After a life filled with wild pig fights, being shot in the face
and left for dead, losing an eye and being castrated, he finally
died last week at the age of 112.
In dog years.
After a life filled with wild pig fights, being shot in the face and left for dead, losing an eye and being castrated, he finally died last week at the age of 112.
In dog years.
The year was 1988, the 49ers were in the Super Bowl, and one of Everett Sparling’s favorite players was strong safety Chet Brooks.
That same year the 12-year-old San Benito County resident received a brown and black Catahoula puppy that, in honor of his favorite player, he bestowed his name upon.
“After (the Super Bowl) his career folded and the dog lasted longer than he did,” Sparling said.
Chet was a working dog who spent the first 10 years of his life hunting Russian Boars on the Sparling’s 6,500-acre ranch for their pig hunting business, Las Viboras Wild Pig Hunts.
The instinctual nature of the dogs makes them great hunters and trackers, but Chet was something of a phenomenon, Sparling said.
“(My family’s) been doing it for about 40 years, and Chet’s probably the most influential dog they’d had,” he said. “In his 10-year span he’d found about 250 pigs and he’d earned about $100,000 – which I never saw any of except what my dad paid me.”
In Chet’s 10th year of wild pig hunting, the 60-pound dog was helping Sparling guide two novice hunters into a thick brush where a pig was hiding. The hunters were extremely nervous to begin with, and when one of the 300-pound boars, 3-inch protruding tusks barred and ready to strike, came charging at the group, one of the hunters panicked.
“He was scared out of his mind and he started shooting at movement, which is bad to do because (he shot) Chet,” Sparling said. “He shot him in the face – it was pretty bad – and so I looked at him and was like, ‘You just shot my dog, pal. He’s dead.'”

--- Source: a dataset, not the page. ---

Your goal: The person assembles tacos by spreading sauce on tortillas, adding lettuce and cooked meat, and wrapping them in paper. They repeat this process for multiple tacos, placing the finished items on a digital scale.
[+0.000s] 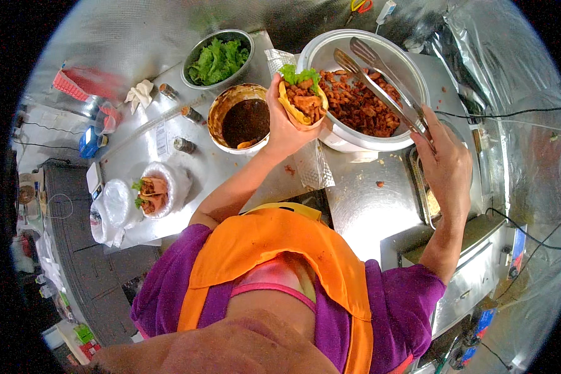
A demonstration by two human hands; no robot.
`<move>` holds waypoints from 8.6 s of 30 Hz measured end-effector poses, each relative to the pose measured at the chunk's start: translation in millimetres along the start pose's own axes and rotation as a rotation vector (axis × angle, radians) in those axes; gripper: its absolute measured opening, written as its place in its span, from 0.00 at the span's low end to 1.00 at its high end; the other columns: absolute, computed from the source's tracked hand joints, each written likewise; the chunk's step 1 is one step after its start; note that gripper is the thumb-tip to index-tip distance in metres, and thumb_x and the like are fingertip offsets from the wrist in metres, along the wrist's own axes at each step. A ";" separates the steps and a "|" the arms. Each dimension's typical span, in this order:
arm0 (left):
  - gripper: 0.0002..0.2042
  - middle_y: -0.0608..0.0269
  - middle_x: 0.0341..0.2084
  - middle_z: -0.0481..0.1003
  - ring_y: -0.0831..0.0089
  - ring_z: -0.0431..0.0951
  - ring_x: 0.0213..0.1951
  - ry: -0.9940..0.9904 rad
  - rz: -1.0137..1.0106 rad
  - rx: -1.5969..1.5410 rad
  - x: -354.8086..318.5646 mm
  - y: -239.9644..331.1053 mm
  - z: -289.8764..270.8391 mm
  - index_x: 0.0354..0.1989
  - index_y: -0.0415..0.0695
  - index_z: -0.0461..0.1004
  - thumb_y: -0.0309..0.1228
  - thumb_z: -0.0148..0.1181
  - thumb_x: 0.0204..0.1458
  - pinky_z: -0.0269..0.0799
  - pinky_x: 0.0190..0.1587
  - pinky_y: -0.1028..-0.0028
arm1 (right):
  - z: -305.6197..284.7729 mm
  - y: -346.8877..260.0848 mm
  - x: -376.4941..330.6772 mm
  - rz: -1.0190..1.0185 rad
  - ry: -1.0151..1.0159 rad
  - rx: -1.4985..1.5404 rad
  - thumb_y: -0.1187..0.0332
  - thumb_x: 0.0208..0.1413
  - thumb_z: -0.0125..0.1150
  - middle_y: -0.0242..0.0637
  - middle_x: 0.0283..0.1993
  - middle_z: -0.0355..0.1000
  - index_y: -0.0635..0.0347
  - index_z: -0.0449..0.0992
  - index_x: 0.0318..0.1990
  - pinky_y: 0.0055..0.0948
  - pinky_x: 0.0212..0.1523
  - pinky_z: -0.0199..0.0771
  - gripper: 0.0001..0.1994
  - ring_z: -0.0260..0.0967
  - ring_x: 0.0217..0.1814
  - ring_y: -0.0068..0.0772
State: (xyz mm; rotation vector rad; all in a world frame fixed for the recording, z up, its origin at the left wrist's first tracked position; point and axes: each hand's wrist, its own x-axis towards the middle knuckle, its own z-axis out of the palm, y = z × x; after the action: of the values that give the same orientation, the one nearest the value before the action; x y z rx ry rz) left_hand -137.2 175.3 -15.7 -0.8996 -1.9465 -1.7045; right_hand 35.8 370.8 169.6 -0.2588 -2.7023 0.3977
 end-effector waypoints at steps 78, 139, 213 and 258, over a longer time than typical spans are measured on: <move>0.64 0.51 0.66 0.51 0.62 0.58 0.67 -0.048 -0.259 -0.452 -21.7 14.7 -19.9 0.71 0.41 0.32 0.29 0.80 0.31 0.58 0.67 0.63 | 5.6 10.3 8.5 0.045 -0.085 0.075 0.68 0.52 0.67 0.46 0.37 0.78 0.55 0.75 0.57 0.35 0.36 0.75 0.23 0.77 0.36 0.46; 0.16 0.42 0.47 0.72 0.46 0.75 0.48 -0.606 -0.621 0.232 -186.3 -30.1 -542.9 0.53 0.36 0.71 0.32 0.52 0.60 0.71 0.50 0.59 | 383.4 -467.9 -70.5 -0.638 -0.570 0.171 0.63 0.53 0.63 0.36 0.48 0.75 0.53 0.68 0.57 0.40 0.46 0.75 0.23 0.71 0.51 0.44; 0.18 0.76 0.15 0.61 0.86 0.57 0.21 0.508 -1.447 -0.028 -300.6 53.8 -455.0 0.17 0.48 0.62 0.32 0.54 0.61 0.52 0.24 0.80 | 511.2 -330.2 -0.7 -0.016 -0.403 0.719 0.69 0.45 0.73 0.42 0.54 0.71 0.58 0.69 0.58 0.34 0.57 0.69 0.30 0.70 0.56 0.42; 0.41 0.60 0.67 0.53 0.69 0.57 0.68 0.185 -0.970 -1.424 -156.4 -28.5 -408.0 0.73 0.43 0.40 0.16 0.50 0.48 0.57 0.67 0.69 | 333.6 -449.2 -15.6 -0.709 -0.208 0.298 0.68 0.49 0.68 0.45 0.51 0.74 0.61 0.74 0.53 0.42 0.51 0.71 0.22 0.71 0.50 0.50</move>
State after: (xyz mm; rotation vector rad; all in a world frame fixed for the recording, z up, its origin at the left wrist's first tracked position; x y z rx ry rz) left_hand -91.9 -257.0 -69.0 0.0510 -0.7316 -3.6264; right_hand -141.2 -135.6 9.7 0.8381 -2.6508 0.6102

After assessing the damage the gunshot had done to his dog, Sparling decided to leave Chet where he lay because he couldn’t see any sense in carrying around a dead dog that would rather stay in the wilderness he loved, Sparling said.
In remembrance of his fallen friend, Sparling decided to deal with the loss by having a small wake.
“So we went to town and got beer and came back, and in the meantime my dad was in this canyon (on the ranch) and he heard a dog barking,” Sparling said. “It ended up being Chet.”
Sparling believes that when Chet was shot he went into shock and passed out, and later regained consciousness and was trying to find his way home when Sparling’s dad found him.
When they took Chet to the vet, they found that the bullet had entered through his eye and left in a clear sweep through his ear, only fracturing the top of his jaw.
After the accident, Sparling retired Chet so he could live out the rest of his one-eyed days in peace – but Chet had something different in mind.
“We kind of thought after he got shot that he got a new lease on life – he was kind of a reckless abandon,” he said. “He started getting into a lot of fights, so we had to castrate him because he was just getting whooped with only one eye. They would blind side him – literally.”
When the family moved from their ranch at the end of Comstock Road into town, Chet became more active in the community through his frequent antics and roaming sense of adventure.
Any chance he could get he’d find a way out of the house – either Sparling’s house on South Street or his parent’s house on Line Street.
“One day cars were totally swerving and Chet had decided to take a nap in the middle of Line Street,” he said. “He’d get out and the pound knew him, and they’d be like, we’ve got your dog again.”
Between Chet’s economic impact on the Sparling’s life and the unconditional love and loyalty a good pet has on its owner, his death was received with feelings of sadness and happiness, Sparling said.
After 16 years, Chet’s quality of life had deteriorated to a level his wild spirit just couldn’t appreciate anymore, he said.
“He was just a good dog,” Sparling said. “I took him up to the ranch and put him next to a big rock. He doesn’t need much to be happy – obviously, he lived with one eye and was happy.”